Article clearly makes sound and statistically relevant conclusions and is fit for publication in the journal
Thanks for allowing me to review this interesting paper.
STRENGTHS
The question that this study attempts to address is a very important one. We do need biomarkers that are better able to report ANCA vasculitis disease activity.
The paper is well-structured and the figures and tables well-constructed and informative.
LIMITATIONS
1) There are quite a few errors in syntax / grammar that make the paper a bit difficult to read (e.g. "Renal is composed of a large number of small blood vessels and is rich in blood flow, so it is highly vulnerable to AAV.")

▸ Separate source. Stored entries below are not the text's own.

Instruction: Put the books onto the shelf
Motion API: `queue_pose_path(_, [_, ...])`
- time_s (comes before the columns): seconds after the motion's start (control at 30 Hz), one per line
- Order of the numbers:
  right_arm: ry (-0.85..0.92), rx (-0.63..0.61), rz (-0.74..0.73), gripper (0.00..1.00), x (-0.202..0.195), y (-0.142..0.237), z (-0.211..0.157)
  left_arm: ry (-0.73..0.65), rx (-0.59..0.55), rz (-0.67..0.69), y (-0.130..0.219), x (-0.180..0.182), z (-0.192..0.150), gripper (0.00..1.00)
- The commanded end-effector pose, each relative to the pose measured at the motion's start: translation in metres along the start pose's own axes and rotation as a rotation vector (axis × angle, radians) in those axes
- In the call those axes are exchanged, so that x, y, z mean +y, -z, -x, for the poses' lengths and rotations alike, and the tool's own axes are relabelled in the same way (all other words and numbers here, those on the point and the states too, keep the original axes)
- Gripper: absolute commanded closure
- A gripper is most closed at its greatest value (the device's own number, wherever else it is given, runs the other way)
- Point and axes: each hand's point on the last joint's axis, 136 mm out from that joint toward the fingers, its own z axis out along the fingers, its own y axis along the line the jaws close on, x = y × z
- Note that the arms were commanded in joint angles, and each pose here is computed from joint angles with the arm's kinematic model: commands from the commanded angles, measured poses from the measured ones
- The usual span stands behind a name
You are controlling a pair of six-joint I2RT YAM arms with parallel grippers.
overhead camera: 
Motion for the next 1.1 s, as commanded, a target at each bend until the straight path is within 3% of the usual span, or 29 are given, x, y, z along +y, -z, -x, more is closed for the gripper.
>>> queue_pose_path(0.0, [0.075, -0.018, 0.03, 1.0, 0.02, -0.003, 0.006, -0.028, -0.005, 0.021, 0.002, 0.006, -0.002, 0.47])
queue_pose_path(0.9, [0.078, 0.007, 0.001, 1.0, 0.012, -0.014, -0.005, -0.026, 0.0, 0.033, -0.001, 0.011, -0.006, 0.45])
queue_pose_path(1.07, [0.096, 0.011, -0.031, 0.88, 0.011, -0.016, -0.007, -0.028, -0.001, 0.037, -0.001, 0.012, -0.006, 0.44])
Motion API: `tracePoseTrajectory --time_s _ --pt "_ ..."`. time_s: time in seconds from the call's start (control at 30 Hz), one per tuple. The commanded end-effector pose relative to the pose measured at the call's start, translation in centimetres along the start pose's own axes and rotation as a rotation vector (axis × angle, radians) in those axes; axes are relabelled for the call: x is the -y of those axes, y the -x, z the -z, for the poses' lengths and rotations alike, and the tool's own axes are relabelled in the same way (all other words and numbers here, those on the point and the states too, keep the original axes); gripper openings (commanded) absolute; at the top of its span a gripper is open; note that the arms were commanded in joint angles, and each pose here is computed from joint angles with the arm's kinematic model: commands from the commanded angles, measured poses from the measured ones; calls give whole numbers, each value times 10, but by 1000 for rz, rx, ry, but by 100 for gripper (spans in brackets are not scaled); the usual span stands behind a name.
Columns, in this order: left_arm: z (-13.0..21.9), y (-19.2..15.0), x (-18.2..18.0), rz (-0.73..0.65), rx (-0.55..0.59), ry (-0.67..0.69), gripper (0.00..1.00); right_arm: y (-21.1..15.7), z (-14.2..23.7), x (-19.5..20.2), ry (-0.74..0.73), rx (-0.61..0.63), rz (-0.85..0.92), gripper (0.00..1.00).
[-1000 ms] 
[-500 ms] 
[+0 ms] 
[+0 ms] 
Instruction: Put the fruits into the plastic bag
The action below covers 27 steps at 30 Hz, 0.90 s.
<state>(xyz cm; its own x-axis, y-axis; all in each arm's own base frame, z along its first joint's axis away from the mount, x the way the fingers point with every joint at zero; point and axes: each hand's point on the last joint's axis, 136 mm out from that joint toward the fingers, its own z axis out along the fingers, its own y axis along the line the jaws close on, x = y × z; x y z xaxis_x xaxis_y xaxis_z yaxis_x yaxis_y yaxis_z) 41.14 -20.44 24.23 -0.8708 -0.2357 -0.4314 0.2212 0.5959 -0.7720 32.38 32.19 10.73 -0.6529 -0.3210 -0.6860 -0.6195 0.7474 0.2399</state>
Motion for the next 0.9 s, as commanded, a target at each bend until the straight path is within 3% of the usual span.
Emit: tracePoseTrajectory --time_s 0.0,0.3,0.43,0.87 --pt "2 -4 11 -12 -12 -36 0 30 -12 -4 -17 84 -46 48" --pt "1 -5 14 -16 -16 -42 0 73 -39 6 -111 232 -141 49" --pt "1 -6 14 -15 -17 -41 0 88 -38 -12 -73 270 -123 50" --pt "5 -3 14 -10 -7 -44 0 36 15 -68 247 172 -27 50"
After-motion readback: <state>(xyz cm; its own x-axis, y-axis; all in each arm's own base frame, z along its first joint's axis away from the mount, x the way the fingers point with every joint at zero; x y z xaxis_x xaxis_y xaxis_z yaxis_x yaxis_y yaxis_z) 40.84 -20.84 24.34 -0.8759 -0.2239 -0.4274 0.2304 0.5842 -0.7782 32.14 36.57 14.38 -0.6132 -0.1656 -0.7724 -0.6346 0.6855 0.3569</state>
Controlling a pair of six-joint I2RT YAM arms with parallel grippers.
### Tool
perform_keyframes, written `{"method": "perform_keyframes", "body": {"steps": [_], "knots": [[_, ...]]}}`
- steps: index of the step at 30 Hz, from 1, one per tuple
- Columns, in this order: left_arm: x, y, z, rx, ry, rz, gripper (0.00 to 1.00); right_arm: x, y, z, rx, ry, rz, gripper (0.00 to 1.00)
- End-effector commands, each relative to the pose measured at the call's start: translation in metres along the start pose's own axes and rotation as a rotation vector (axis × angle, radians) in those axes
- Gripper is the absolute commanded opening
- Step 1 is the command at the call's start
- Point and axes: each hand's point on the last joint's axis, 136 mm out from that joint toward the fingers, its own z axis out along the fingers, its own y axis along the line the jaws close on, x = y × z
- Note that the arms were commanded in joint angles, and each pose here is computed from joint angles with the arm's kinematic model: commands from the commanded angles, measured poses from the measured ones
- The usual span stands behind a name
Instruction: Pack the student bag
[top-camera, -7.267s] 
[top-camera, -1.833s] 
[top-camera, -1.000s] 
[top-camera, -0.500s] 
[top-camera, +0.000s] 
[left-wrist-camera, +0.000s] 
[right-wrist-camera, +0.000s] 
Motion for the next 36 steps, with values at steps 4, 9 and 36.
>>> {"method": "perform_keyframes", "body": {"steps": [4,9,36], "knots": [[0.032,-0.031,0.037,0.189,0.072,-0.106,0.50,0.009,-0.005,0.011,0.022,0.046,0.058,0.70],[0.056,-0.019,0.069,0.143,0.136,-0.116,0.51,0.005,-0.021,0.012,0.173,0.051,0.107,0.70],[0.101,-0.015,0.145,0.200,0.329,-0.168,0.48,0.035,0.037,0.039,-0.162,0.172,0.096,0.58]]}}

2) Unless I have missed it, the metabolomics data are not deposited in any publicly accessible database. This would be desirable - and in fact I believe that PeerJ mandate this.
STRENGTHS
The metabolomic profiling appears to be comprehensive and the analysis is sensible and unbiased.
LIMITATIONS
MAJOR
1) The major limitation is that there are two critical control groups missing: patients with AAV but no renal impairment and patients with renal impairment but no AAV. Without these additional control groups, it is impossible to differentiate between metabolic changes that are associated with kidney impairment and those that are associated with AAV. (And I think the most likely assumption is that the vast majority of changes reported are likely to be associated with the renal failure rather than AAV per se.)

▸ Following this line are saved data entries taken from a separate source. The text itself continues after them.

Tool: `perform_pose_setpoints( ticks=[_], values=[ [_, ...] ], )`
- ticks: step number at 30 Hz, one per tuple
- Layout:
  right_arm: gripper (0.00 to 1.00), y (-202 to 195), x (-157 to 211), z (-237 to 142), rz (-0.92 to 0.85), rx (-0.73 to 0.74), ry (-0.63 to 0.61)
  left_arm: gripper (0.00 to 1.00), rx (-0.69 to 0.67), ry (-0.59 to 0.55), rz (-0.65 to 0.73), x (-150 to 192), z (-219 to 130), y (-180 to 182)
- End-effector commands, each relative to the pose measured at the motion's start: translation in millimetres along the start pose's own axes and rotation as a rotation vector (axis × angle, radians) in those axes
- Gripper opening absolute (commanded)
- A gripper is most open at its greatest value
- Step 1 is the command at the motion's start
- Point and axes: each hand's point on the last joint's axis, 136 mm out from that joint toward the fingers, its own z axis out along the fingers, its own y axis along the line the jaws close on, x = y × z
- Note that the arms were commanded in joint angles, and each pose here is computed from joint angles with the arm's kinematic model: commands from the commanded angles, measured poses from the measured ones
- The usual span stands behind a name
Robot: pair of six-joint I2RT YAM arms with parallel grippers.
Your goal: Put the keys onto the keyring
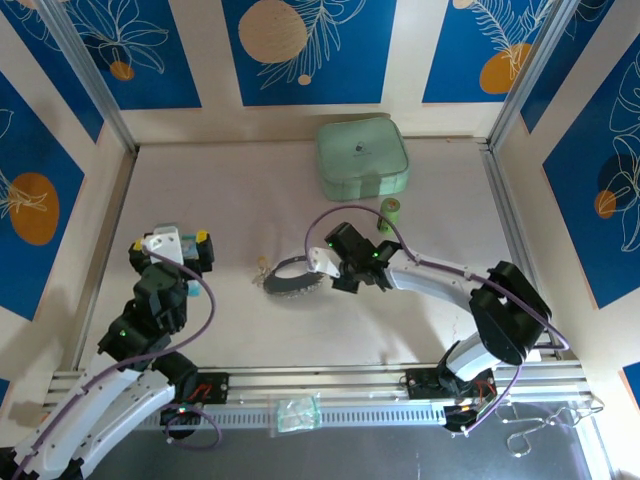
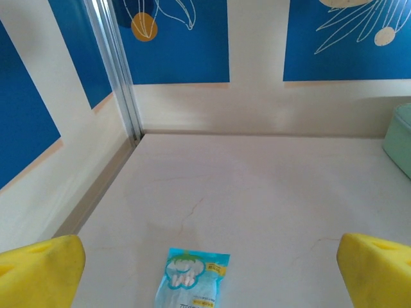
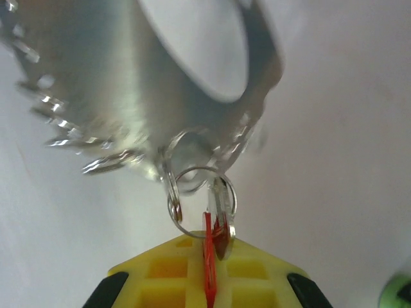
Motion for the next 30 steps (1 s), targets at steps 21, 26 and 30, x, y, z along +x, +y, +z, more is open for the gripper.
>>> perform_pose_setpoints(
  ticks=[21,26,30],
  values=[
    [0.40,11,127,-30,-0.080,0.028,0.422,0.99,-0.014,0.055,0.068,34,-1,10],
    [0.43,-33,89,-53,0.201,0.147,0.154,0.99,-0.037,0.034,0.113,33,10,7],
    [0.50,-90,54,-83,0.675,0.194,-0.278,0.99,-0.030,0.009,0.074,37,32,-4]
  ],
)
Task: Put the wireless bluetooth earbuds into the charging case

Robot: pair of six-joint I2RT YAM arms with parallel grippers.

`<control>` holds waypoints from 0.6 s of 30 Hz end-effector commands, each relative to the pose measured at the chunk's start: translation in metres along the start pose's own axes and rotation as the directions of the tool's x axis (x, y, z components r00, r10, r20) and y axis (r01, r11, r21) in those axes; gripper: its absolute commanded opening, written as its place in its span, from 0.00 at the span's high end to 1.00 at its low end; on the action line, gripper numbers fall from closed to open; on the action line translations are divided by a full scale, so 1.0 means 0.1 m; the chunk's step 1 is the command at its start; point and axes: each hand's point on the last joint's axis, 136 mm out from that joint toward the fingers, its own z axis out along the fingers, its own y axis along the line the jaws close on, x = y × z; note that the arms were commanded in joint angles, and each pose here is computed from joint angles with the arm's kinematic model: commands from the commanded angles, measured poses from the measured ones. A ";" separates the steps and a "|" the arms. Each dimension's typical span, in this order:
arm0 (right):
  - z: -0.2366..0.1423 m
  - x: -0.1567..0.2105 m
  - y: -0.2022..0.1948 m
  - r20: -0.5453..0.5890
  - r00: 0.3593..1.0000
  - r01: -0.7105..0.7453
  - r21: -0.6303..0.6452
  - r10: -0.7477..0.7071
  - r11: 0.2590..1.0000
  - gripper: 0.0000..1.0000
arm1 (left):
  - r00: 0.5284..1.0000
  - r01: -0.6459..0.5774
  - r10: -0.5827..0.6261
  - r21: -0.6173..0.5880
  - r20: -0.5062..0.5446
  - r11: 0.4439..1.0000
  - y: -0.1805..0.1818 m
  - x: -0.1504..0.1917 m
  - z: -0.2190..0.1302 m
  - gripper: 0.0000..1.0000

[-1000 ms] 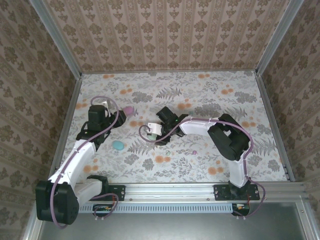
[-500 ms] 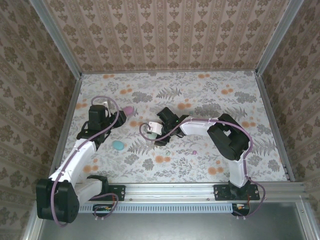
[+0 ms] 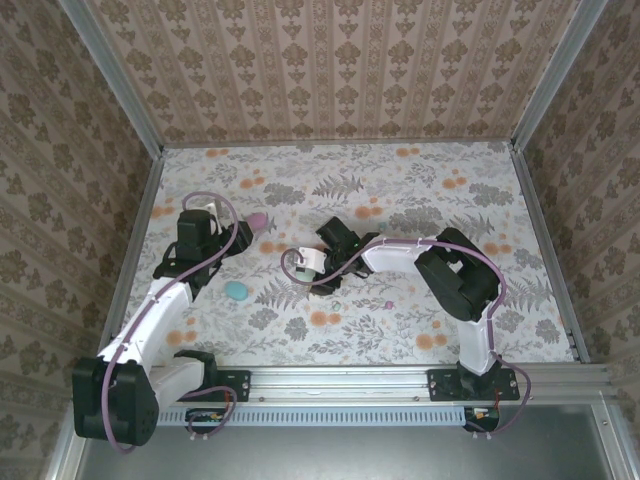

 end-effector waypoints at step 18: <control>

2) The ethical basis for this study is potentially controversial. The participants did not provide informed consent for their samples to be used for research purposes.
MINOR
3) There is no attempt to justify sample size. This cohort seems quite small for for biomarker discovery - especially when splitting into training and validation sets. Can the authors demonstrate that this study was adequately powered?

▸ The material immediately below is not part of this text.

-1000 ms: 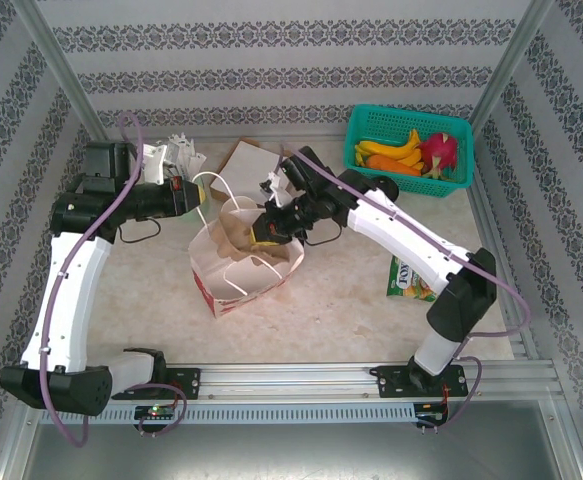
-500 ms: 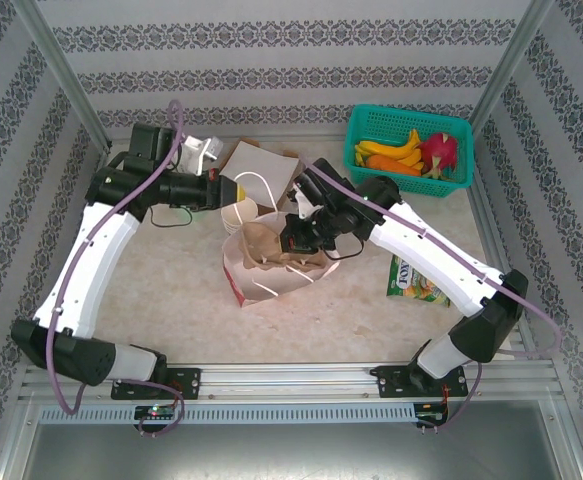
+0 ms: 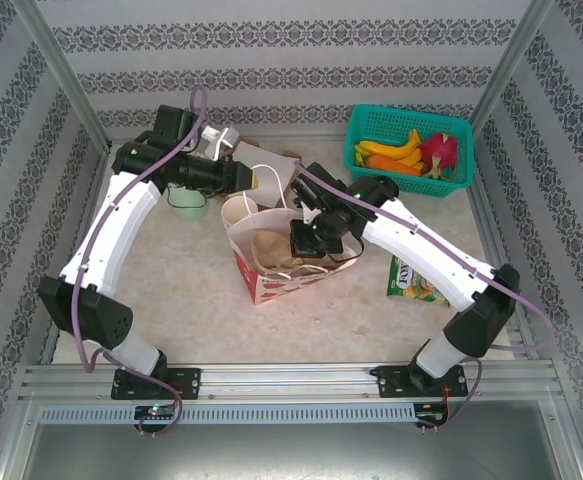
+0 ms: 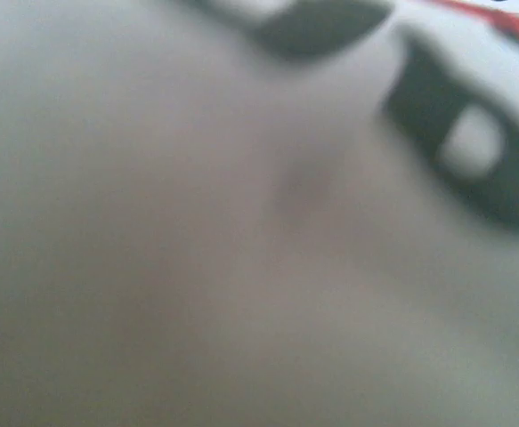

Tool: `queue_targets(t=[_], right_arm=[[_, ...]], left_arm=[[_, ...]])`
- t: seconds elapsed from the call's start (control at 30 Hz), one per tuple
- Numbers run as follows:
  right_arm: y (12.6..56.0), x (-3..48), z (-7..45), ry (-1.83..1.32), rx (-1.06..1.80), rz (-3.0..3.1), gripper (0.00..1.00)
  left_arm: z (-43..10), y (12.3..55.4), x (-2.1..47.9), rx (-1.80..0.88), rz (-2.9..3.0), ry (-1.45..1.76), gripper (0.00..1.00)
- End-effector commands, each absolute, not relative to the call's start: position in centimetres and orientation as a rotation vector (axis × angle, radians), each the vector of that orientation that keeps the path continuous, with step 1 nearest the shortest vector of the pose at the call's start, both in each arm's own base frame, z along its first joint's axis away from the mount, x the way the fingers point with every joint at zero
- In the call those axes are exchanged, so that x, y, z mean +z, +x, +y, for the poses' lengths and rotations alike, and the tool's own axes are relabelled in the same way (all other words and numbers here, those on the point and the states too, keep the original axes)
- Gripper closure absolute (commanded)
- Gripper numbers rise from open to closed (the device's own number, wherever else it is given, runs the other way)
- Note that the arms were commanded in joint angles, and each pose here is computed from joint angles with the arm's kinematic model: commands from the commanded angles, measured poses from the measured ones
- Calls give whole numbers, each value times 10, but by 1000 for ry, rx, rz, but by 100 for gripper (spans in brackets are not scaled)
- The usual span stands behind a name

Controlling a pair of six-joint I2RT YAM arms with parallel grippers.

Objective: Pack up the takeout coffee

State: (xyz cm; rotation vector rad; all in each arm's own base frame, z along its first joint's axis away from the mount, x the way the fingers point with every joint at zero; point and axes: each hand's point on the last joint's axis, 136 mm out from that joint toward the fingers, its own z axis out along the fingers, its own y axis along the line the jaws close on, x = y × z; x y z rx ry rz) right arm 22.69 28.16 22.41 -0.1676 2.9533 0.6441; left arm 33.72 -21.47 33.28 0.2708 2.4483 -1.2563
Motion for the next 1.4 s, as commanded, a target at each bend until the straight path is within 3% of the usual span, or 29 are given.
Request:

4) There were a number of exclusion criteria. Why were these chosen?
5) Were the storage conditions / delays in sample processing the same in the AAV and healthy control groups?
The main results are valid but some of the conclusions are not warranted, because of the lack of relevant control groups.
For example, "Sensitive biomarkers for early diagnosis and promising biomarkers for progression monitoring and prognosis predicting of AAV are identified successfully." The population study here all had disease that was not in its early stages (because they had significant renal impairment) and so it is not possible to test whether biomarkers perform well for early diagnosis.
For example, "This study identified metabolomic differences between AAV patients with renal involvement and non-AAV individuals, and the LC-MS/MS based serum metabolomics
approach had the potential ability to become an objective diagnostic method for
diagnosing AAV." If the metabolomic differences were primarily due to differences in kidney function between the disease and control groups (which seems likely), then they would not have any potential use in diagnosing AAV.